▶ _Dataset excerpts_
====
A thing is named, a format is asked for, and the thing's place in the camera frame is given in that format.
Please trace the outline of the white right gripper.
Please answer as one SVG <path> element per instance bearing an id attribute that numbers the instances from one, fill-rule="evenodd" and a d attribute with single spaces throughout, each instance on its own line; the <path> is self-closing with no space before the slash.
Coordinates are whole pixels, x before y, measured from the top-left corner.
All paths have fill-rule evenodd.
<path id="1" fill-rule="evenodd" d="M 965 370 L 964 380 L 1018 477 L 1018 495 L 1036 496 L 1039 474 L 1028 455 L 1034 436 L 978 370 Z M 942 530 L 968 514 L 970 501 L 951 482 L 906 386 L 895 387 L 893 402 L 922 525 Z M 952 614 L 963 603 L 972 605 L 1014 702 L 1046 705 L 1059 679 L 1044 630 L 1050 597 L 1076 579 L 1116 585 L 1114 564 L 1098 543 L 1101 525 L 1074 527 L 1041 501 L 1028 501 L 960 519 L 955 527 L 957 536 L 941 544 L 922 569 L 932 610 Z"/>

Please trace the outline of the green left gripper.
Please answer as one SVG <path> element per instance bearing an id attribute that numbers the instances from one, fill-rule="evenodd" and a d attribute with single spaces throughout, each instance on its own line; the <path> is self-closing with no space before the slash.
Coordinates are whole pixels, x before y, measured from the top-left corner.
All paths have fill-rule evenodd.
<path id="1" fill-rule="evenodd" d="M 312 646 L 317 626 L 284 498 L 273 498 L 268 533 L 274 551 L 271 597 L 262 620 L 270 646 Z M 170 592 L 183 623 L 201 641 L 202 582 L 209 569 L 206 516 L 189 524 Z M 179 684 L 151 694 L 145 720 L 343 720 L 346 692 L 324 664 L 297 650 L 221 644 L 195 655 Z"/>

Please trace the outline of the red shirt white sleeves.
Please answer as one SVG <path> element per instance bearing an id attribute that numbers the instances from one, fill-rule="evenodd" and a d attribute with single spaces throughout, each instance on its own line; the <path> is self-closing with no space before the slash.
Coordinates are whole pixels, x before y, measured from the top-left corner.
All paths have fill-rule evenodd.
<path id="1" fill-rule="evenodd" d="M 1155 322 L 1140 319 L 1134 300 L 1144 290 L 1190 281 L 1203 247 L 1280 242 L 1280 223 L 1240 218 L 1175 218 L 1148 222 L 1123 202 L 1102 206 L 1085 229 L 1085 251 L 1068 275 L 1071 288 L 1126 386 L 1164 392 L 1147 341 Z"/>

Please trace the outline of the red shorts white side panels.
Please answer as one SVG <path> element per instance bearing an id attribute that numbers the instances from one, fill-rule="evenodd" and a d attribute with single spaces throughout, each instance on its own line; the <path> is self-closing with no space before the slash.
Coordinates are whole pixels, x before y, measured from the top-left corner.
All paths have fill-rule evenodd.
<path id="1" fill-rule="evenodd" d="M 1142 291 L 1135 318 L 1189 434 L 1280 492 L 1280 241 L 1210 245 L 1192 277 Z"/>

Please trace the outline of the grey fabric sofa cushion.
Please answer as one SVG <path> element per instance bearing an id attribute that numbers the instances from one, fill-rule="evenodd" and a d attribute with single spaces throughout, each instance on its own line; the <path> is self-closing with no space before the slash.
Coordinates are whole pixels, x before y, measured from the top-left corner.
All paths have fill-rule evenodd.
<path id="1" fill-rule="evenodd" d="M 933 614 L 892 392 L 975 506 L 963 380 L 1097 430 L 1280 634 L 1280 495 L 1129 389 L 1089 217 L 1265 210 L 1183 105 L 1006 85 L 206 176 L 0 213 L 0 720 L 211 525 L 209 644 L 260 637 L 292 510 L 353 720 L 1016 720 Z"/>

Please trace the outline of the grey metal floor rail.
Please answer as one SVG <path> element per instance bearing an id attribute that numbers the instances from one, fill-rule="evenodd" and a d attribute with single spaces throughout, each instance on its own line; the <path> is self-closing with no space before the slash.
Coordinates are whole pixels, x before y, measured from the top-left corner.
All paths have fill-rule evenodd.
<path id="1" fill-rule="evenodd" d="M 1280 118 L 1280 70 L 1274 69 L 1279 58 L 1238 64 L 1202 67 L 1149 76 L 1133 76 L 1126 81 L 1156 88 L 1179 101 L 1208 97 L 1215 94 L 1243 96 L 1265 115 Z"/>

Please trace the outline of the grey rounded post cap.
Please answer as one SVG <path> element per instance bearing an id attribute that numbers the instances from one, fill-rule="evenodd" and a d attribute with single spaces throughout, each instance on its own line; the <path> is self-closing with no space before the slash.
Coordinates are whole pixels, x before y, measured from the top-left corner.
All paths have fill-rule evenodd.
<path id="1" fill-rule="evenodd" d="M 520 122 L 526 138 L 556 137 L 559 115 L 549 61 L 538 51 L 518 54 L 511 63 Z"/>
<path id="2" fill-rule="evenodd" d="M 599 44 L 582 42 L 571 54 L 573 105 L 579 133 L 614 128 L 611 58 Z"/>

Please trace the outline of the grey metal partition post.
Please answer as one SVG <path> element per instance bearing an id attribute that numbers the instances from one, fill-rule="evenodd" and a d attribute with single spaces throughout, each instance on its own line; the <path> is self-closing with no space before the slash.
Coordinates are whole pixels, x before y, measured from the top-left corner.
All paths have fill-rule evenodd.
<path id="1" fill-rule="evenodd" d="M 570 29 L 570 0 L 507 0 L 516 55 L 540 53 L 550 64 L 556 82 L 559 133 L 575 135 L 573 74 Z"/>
====
▶ _What needs to be done_
Each line of the listing that contains the word "gripper" must be copied.

▶ _Answer box_
Please trace the outline of the white right gripper.
Please trace the outline of the green left gripper.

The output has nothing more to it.